# The dancing dog competition! You have to see this!



## brandy (Jun 12, 2007)

A friend sent me this link to a musical dog competition video. It's not a Havanese but it's absolutely adorable. I know Hav's compete in this too and if someone has some links to some videos for them, I would love for you to share. Here is the link
- Carolyn Scott & Rookie[/URL]


----------



## brandy (Jun 12, 2007)

Wow I didnt realize my post will end up actually showing the video! Im new at this, obviously. Anyway, hope it works.


----------



## Guest (Feb 11, 2008)

Wow, that was pretty cool! Lots of training. Dog looks like he/she loves her and would do anything to please her! Great owners. Very cute! - I like the 'meditate my direction' backwards, that was spectacular!


----------



## Lina (Apr 26, 2007)

I love Freestyle! It's very neat to watch.
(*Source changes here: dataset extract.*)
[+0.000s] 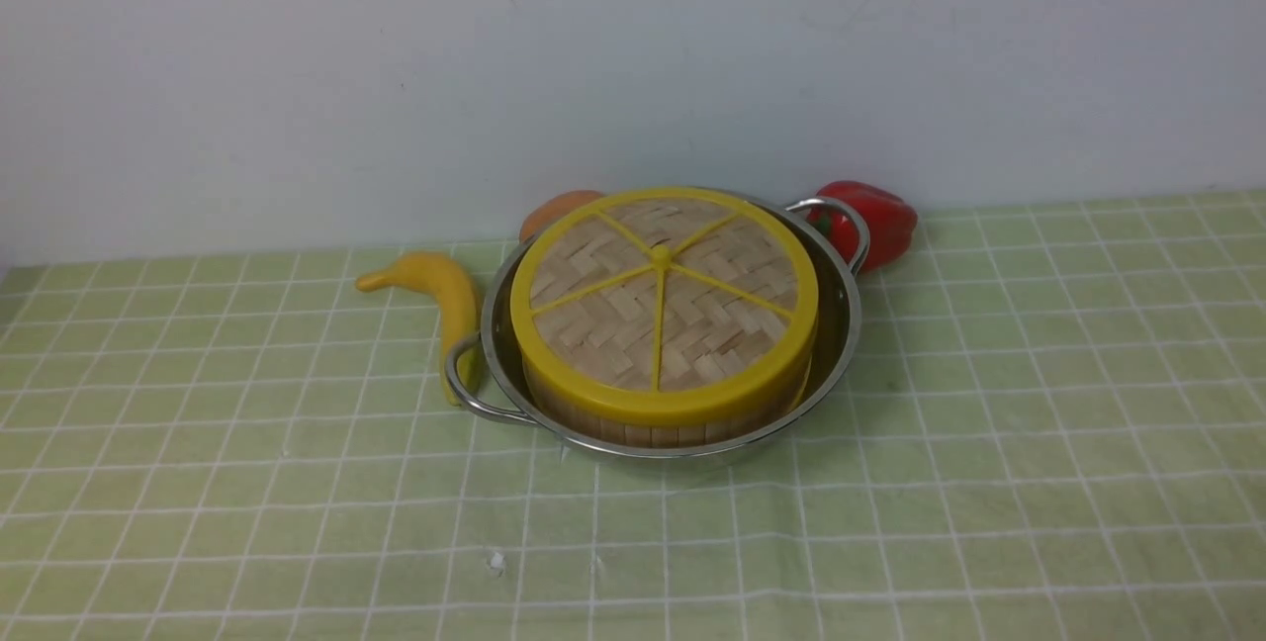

We have a thread talking about this here:

http://havaneseforum.com/showthread.php?t=1884&


----------



## Sissygirl (Aug 8, 2007)

Where I took Sis to obedience they taught that there- really cute!


----------



## irnfit (Nov 21, 2006)

No matter how many times I see that video, I never get tired of it. It always makes me smile.


----------



## Jacklyn Weeks (Dec 23, 2007)

That is remarkable! SO CUTE when her puts his paws around her!


----------



## Leeann (Feb 28, 2007)

I also never get tired of seeing the dance video's, they are so amazing.


----------